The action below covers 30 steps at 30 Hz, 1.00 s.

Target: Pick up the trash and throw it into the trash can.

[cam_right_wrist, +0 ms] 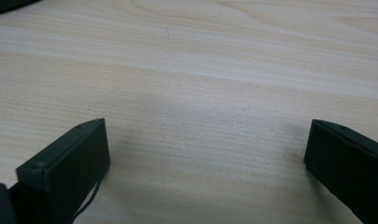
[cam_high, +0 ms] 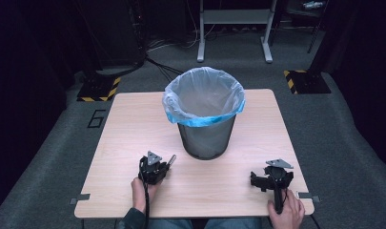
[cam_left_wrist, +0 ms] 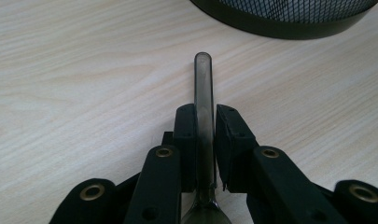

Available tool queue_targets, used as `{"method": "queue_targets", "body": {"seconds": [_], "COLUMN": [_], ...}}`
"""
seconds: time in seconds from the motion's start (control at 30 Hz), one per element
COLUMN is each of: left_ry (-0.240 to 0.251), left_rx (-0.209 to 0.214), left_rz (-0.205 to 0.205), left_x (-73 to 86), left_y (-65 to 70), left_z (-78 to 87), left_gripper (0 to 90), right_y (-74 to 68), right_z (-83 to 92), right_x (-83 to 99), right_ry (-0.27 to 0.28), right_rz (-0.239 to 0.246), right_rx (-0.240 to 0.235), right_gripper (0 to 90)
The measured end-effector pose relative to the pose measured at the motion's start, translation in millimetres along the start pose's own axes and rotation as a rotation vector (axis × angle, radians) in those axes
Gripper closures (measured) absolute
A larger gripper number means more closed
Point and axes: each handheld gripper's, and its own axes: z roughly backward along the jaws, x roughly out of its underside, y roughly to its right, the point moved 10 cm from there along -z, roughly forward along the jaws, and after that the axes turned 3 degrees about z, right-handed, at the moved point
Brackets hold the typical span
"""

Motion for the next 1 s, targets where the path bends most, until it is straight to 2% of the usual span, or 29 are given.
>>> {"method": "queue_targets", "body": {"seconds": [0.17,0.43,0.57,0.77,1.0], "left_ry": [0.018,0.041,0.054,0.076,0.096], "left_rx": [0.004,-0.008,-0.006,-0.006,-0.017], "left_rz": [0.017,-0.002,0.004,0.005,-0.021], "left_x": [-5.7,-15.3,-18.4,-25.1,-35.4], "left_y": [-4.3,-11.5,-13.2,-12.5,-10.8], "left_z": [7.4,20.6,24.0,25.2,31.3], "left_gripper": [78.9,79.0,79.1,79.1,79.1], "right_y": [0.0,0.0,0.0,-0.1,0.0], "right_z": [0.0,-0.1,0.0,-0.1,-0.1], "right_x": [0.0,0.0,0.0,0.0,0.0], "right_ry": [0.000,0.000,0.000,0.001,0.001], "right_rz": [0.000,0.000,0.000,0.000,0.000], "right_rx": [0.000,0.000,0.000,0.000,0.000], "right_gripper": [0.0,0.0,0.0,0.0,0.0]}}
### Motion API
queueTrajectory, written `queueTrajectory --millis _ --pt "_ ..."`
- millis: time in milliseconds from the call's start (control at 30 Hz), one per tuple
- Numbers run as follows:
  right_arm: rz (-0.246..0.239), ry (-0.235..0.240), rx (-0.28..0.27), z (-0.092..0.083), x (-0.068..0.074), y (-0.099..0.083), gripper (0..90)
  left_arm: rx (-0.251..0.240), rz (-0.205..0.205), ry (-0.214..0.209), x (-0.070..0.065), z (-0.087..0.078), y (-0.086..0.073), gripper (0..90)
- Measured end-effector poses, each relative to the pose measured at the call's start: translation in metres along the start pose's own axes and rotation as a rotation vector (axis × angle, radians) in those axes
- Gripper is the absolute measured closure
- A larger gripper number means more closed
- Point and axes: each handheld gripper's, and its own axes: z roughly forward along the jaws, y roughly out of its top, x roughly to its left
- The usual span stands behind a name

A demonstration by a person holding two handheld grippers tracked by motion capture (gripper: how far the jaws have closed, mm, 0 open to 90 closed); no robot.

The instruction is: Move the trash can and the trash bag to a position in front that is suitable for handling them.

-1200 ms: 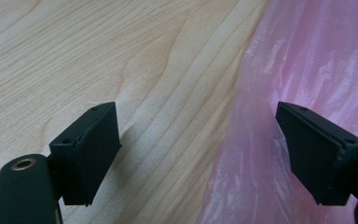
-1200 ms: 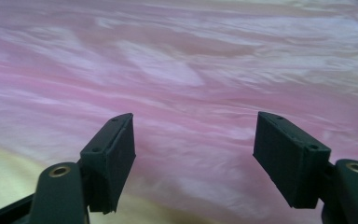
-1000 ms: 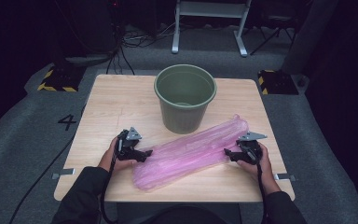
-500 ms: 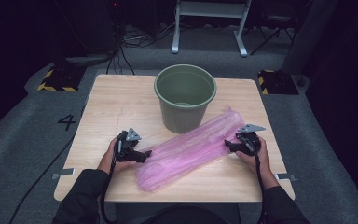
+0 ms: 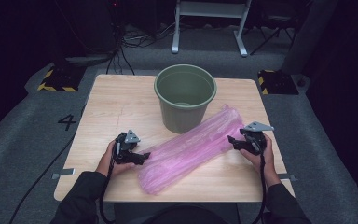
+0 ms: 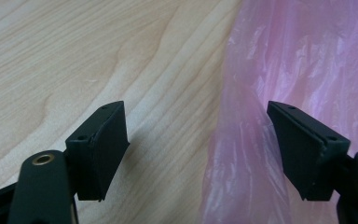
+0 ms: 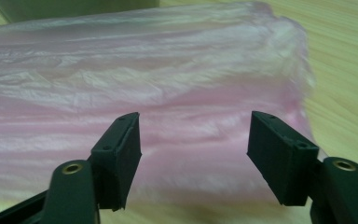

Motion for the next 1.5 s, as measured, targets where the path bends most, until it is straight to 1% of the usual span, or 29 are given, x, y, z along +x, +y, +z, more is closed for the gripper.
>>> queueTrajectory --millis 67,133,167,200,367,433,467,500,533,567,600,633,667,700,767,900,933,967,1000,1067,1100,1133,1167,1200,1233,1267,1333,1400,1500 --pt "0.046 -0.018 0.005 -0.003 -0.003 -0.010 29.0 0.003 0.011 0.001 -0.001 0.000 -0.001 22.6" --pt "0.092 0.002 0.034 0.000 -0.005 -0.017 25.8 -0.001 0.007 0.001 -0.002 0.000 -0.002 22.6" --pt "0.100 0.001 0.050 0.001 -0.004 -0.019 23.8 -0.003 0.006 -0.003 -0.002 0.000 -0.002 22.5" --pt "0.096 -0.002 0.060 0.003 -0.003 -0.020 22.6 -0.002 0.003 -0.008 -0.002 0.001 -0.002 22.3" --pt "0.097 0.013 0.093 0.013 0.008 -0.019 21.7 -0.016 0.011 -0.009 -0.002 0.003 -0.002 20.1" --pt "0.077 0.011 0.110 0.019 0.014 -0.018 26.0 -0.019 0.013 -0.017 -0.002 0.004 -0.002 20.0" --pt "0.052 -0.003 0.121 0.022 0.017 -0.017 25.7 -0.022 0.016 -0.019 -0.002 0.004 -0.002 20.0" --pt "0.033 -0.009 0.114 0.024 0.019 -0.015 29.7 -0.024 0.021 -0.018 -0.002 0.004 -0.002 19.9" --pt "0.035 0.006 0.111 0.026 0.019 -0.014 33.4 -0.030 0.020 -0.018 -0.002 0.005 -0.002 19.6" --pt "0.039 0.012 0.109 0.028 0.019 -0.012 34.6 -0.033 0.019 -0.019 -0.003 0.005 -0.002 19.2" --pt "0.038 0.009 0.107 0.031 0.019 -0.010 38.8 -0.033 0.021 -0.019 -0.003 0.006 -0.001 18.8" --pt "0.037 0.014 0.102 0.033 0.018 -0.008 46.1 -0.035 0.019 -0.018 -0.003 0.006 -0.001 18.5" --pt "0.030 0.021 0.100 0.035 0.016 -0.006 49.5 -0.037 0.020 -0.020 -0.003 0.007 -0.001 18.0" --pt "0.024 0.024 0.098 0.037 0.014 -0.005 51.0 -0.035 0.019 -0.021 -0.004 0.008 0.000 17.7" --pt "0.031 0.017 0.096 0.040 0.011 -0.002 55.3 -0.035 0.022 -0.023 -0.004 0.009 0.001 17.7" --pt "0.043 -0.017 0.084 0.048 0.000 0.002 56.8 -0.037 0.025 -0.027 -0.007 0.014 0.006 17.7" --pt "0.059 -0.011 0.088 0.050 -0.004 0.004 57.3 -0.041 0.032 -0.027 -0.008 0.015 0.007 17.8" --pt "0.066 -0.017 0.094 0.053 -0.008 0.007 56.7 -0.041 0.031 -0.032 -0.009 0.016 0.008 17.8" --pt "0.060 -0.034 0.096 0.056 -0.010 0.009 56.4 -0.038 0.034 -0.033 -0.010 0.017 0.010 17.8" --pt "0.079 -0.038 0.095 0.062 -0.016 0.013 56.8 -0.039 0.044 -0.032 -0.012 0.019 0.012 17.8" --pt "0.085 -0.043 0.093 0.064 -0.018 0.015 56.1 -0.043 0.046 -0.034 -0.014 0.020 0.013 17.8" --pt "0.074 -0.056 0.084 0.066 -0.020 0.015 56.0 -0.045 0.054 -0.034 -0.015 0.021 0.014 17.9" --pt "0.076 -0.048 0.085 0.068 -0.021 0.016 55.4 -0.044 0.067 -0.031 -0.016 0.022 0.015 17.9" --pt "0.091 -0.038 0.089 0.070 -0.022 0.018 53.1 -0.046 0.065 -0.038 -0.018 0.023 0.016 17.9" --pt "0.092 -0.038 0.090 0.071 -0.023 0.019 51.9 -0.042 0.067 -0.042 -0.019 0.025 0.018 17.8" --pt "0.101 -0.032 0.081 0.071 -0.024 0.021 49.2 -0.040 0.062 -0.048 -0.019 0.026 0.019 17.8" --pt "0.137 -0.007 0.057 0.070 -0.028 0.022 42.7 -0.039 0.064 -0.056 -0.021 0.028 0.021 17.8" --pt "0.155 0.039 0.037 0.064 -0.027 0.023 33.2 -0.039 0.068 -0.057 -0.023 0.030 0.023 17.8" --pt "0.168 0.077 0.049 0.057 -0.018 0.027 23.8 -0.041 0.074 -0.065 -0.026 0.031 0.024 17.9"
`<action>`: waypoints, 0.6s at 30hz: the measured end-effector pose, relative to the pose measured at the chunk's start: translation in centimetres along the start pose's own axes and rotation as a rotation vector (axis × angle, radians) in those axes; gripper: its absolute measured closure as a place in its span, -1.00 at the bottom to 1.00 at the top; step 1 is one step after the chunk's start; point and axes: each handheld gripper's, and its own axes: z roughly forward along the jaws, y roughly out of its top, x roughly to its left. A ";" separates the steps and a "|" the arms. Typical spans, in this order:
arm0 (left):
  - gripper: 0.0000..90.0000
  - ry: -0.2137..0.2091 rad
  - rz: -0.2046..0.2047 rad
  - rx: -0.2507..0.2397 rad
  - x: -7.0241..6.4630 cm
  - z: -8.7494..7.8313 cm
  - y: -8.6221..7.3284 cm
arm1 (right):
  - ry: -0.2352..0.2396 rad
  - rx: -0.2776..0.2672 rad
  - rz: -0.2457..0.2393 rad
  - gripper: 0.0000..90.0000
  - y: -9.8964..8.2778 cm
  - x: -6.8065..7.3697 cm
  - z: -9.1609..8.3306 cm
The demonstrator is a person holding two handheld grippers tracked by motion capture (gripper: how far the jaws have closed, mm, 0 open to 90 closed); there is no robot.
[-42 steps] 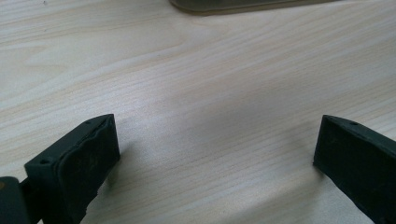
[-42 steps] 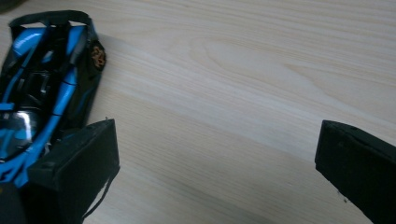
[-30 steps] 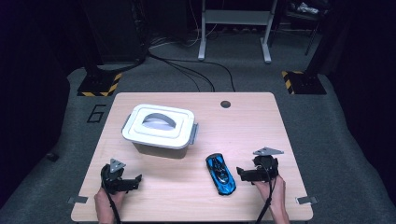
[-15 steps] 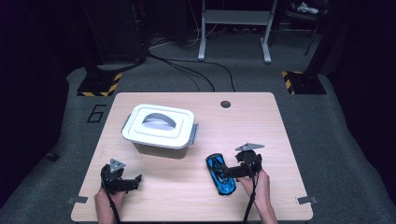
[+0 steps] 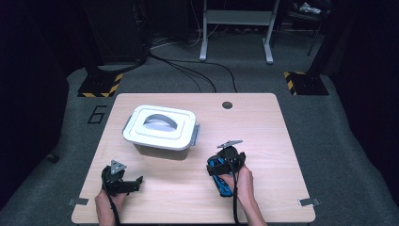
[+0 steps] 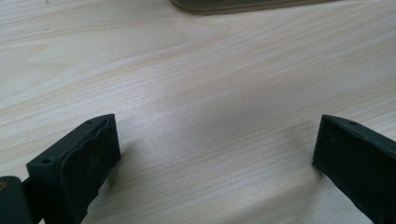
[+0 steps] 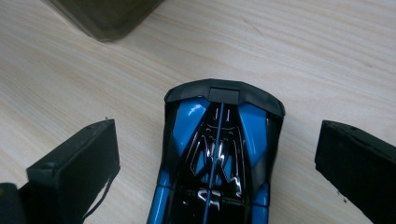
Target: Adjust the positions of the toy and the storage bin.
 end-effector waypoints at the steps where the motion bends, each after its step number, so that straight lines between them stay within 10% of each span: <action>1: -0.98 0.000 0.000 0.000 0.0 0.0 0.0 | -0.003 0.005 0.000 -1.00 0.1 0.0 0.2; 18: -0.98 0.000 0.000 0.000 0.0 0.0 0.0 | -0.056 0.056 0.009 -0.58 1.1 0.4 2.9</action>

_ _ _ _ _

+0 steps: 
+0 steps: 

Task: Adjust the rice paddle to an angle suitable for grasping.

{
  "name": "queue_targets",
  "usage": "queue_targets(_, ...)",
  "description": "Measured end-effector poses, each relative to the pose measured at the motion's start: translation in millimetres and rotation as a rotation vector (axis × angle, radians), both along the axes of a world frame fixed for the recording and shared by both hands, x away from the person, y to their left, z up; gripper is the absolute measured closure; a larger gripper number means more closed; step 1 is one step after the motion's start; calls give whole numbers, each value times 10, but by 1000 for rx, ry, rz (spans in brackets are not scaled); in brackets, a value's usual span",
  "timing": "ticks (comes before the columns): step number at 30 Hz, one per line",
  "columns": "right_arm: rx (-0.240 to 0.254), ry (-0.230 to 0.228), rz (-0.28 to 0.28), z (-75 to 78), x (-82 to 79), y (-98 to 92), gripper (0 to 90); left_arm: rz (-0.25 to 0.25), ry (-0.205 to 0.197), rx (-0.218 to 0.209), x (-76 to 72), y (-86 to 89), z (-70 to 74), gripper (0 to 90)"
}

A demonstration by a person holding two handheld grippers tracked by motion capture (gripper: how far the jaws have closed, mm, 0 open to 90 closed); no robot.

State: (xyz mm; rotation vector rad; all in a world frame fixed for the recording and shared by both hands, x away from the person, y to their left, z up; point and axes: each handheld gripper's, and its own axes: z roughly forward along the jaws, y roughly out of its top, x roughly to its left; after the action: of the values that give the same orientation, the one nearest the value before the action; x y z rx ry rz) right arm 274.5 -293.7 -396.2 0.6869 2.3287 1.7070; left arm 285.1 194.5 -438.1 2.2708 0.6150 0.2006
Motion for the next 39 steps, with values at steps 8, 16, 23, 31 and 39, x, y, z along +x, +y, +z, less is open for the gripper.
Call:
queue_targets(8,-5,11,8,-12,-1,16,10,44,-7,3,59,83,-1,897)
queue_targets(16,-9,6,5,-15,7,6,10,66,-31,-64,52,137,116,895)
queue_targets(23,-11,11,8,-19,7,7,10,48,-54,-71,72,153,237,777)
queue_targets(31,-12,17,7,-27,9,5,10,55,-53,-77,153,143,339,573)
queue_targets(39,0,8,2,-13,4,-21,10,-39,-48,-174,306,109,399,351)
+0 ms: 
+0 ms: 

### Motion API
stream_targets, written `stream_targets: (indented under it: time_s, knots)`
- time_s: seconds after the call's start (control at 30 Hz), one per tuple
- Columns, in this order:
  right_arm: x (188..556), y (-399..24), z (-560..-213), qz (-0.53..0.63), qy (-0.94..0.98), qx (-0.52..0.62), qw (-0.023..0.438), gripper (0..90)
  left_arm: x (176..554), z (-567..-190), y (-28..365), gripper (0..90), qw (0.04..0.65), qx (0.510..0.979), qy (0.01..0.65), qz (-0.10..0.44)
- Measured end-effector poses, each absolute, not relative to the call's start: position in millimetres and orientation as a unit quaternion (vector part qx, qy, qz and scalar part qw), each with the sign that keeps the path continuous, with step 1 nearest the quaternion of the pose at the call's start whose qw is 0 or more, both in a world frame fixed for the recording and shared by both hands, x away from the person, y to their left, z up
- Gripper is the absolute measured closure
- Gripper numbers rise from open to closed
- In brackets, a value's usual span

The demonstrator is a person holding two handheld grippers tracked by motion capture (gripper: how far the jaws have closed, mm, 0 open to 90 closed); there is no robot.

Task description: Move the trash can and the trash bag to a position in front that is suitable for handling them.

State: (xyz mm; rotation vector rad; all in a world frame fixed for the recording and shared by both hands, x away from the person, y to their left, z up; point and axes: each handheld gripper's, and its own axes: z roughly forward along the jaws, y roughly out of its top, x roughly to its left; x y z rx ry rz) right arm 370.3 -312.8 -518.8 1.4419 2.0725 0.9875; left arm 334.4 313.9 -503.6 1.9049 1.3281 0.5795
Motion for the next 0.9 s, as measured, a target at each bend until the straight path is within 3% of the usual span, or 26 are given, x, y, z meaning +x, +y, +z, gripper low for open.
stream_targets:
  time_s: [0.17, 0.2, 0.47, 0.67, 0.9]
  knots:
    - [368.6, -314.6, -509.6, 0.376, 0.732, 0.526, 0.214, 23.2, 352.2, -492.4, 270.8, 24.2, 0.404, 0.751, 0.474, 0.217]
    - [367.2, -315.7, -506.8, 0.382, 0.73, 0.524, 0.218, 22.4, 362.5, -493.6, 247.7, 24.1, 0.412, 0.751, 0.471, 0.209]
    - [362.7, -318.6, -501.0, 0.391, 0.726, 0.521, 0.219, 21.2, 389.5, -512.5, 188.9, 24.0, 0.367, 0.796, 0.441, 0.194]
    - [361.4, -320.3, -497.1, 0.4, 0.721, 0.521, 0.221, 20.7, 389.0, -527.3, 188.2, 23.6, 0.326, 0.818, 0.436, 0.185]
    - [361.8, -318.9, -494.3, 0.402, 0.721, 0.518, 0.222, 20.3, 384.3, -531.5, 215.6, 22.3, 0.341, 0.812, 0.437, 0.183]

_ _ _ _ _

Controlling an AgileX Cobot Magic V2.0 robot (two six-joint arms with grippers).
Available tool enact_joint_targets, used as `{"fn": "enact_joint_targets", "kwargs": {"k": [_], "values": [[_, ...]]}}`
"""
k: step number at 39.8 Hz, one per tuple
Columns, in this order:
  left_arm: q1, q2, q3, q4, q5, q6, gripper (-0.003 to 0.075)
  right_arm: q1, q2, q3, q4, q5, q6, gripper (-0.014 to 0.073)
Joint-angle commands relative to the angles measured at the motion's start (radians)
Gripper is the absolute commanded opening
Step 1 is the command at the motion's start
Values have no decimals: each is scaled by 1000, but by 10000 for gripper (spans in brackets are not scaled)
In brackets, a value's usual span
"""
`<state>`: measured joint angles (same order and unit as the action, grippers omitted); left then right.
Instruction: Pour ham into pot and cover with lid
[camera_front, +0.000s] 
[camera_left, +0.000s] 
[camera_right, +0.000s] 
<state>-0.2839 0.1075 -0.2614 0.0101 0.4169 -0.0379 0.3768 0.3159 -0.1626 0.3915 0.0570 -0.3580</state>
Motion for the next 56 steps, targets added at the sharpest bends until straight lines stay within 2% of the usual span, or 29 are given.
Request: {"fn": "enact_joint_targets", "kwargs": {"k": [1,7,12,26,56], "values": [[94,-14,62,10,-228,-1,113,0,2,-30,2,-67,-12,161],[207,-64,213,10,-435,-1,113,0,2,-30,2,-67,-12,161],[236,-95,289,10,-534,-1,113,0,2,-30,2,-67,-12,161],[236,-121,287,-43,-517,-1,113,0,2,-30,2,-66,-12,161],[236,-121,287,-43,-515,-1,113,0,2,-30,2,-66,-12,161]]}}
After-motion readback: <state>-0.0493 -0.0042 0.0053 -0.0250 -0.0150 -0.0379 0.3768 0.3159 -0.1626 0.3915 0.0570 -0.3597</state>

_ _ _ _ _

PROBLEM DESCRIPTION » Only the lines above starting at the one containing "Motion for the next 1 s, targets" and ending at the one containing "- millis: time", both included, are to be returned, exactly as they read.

TASK RESPONSE »
Motion for the next 1 s, targets where the path bends most, until it is straight to 2% of the usual span, or 29 are given.
>>> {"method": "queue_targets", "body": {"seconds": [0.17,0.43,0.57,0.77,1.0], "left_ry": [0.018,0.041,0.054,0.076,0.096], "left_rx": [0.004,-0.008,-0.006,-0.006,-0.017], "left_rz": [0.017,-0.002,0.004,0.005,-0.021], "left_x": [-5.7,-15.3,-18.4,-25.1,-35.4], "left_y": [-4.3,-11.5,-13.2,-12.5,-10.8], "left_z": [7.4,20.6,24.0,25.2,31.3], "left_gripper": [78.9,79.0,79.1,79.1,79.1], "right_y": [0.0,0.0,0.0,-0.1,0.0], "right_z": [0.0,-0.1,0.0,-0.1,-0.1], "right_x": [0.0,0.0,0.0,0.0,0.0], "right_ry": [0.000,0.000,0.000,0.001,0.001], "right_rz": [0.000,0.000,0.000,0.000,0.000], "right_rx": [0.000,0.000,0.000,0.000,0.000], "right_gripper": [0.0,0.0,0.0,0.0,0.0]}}
### Motion API
queueTrajectory, written `queueTrajectory --millis _ --pt "_ ..."`
- millis: time in milliseconds from the call's start (control at 30 Hz), one per tuple

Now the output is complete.